Run batch analysis

Open In Colab

This tutorial introduces the application of the module batch_processing in analyzing a large amount of audio recordings. This tutorial contains three sections:

  1. Generating a concatenated spectrogram from multiple recordings

  2. Applying model-based source separation to detect target sounds

  3. Performing adaptive and semi-supervised source separation to assess acoustic diversity

Spectrogram concatenation

In order to build a robust source separation model, we often need to use a large amount of annotated sounds for model training. The module batch_processing allows to extract annotated clips from multiple recordings and subsequently generates a concatenated spectrogram.

At first, create a folder and copy a set of annotated recordings to the folder.

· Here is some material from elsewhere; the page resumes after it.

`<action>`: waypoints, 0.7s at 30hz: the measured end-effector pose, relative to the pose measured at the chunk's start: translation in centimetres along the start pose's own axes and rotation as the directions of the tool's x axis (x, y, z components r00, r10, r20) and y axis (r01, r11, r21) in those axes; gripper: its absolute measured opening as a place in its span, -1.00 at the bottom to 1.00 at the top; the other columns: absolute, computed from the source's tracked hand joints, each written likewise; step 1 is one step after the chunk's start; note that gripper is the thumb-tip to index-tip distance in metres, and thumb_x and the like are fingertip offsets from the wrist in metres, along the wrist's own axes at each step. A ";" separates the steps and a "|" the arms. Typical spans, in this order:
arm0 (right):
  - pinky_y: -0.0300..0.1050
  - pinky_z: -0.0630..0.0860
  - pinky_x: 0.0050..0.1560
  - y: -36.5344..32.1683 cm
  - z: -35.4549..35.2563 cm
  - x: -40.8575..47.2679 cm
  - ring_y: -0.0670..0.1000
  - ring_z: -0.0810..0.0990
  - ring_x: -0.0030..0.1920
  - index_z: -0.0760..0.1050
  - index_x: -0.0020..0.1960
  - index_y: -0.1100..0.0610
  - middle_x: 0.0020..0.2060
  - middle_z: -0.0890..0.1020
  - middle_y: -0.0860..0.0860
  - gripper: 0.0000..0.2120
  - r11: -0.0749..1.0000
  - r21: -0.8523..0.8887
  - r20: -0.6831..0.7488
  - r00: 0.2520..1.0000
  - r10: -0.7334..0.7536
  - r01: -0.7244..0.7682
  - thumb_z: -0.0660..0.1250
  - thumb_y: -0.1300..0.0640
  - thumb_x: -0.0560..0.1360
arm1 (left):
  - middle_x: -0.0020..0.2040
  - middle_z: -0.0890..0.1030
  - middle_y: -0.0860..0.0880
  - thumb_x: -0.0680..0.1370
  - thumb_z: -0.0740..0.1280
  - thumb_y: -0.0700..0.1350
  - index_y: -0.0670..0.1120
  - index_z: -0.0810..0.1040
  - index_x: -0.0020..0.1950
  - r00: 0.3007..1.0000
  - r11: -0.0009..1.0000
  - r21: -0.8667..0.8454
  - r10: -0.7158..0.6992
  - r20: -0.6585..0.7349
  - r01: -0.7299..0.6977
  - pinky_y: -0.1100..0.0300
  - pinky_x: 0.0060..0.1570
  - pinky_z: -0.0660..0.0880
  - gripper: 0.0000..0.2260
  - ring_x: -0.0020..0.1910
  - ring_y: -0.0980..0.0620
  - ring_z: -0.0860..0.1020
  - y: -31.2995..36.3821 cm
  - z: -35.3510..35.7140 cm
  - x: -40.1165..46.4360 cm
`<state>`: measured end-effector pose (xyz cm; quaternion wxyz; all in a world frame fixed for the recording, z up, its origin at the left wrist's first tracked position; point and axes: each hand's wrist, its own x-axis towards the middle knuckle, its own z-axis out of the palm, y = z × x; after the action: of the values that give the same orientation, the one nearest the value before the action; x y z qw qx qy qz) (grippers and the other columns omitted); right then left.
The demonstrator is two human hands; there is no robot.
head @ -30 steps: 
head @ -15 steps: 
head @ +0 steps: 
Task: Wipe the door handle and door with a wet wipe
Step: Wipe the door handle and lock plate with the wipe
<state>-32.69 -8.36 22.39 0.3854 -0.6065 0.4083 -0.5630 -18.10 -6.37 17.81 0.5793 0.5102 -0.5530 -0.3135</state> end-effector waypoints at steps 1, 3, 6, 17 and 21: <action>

Enter the folder path in folder and the extended file name of the associated txt files containing annotations (generated by using Raven software) in annotation_extension. For example, if our recording files are named using the structure of Location_Date_Time.wav and txt files are Location_Date_Time.Table.1.selections.txt, please enter annotation_extension='.Table.1.selections.txt'.

Then, define spectrogram parameters and set folder_combine=True in batch_processing.params_spectrogram. By doing this, batch_processing will combine all the recordings from the folder and generate a concatenated spectrogram according to the associated annotations. If only a portion of recordings in the folder is needed, we can specify the beginning file number (start from 1) in start and the number of recordings in num_file.

After performing batch_processing, a concatenated spectrogram is saved in batch_processing.spectrogram, and we can plot the concatenated spectrogram by using matrix_operation().plot_lts.

from soundscape_IR.soundscape_viewer import batch_processing
from soundscape_IR.soundscape_viewer import matrix_operation
from soundscape_IR.soundscape_viewer import source_separation

# Assign the folder path contains annotated recordings

# Define parameters
batch = batch_processing(folder=path, file_extension='.wav', annotation_extension='.Table.1.selections.txt')
batch.params_spectrogram(FFT_size=1024, f_range = [0,30000], environment='wat', prewhiten_percent=20, time_resolution=0.05, padding=0.5, folder_combine=True), num_file=2)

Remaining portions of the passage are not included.